It is well-known that women are under-represented in high-paying jobs and in high-level occupations. Recent work in experimental economics has examined to what degree this under-representation may be due to innate differences between men and women. For example, gender differences in risk aversion, feedback preferences or fondness for competition may help explain some of the observed gender disparities. If the majority of remuneration in high-paying jobs is tied to bonuses based on a company's performance, then, if men are less risk averse than women, women may choose not to take high-paying jobs because of the uncertainty. Differences in risk attitudes may even affect individual choices about seeking performance feedback or entering a competitive environment.

Understanding the extent to which risk attitudes are innate or shaped by environment is important for policy. If risk attitudes are innate, under-representation of women in certain areas may be solved only by changing the way in which remuneration is rewarded. However, if risk attitudes are primarily shaped by the environment, changing the educational or training context could help address under-representation. Thus the policy prescription for dealing with under-representation of women in high-paying jobs will depend upon whether the reason for the absence is innate to one's gender.

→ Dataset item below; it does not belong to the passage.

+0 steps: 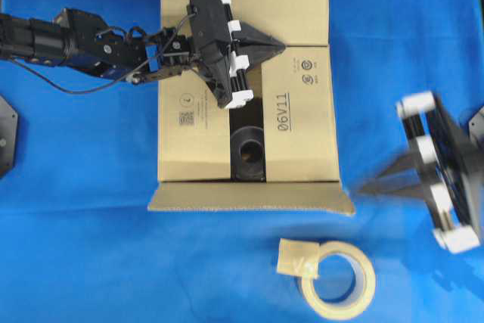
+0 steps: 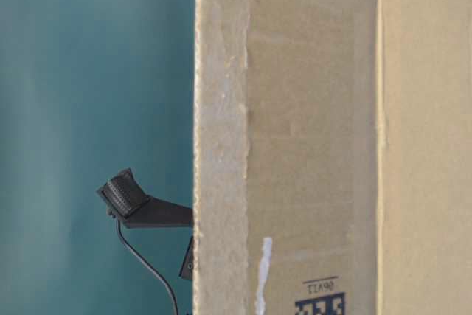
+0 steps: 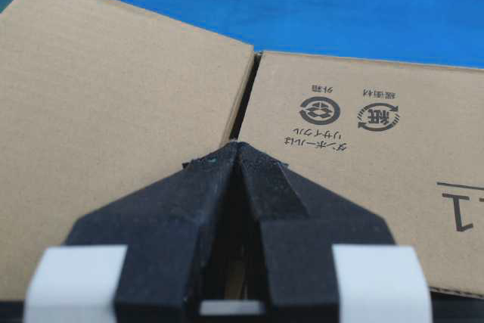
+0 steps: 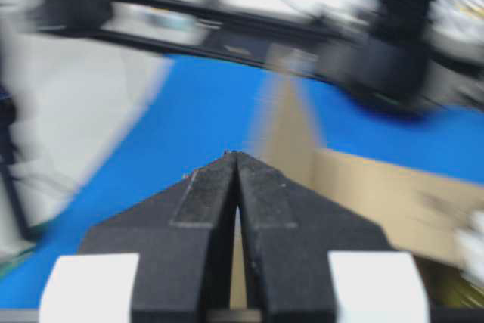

Why women and men might have different preferences or risk attitudes has been discussed but not tested by economists. Broadly speaking, those differences may be due to either nurture, nature or some combination of the two. For example, boys are pushed to take risks when participating in competitive sports and girls are often encouraged to remain cautious. Thus, the riskier choices made by males could be due to the nurturing received from parents or peers. Likewise the disinclination of women to take risks could be the result of parental or peer pressure not to do so.

First study on school-age children

Most experimental literature on competitive behavior has been conducted with college-age men and women attending coeducational universities. And yet the education literature shows that the academic achievement of girls and boys responds differentially to coeducation, with boys typically performing better and girls worse than in single-sex environments. Moreover, psychologists argue that the gendered aspect of individuals' behavior is brought into play by the gender of others with whom they interact. In IZA DP No. 4026, Booth and Nolen sample a different subject pool to that normally used in the literature to investigate the role that nurturing might play in shaping one particularly important facet underlying competitive behavior - risk attitudes.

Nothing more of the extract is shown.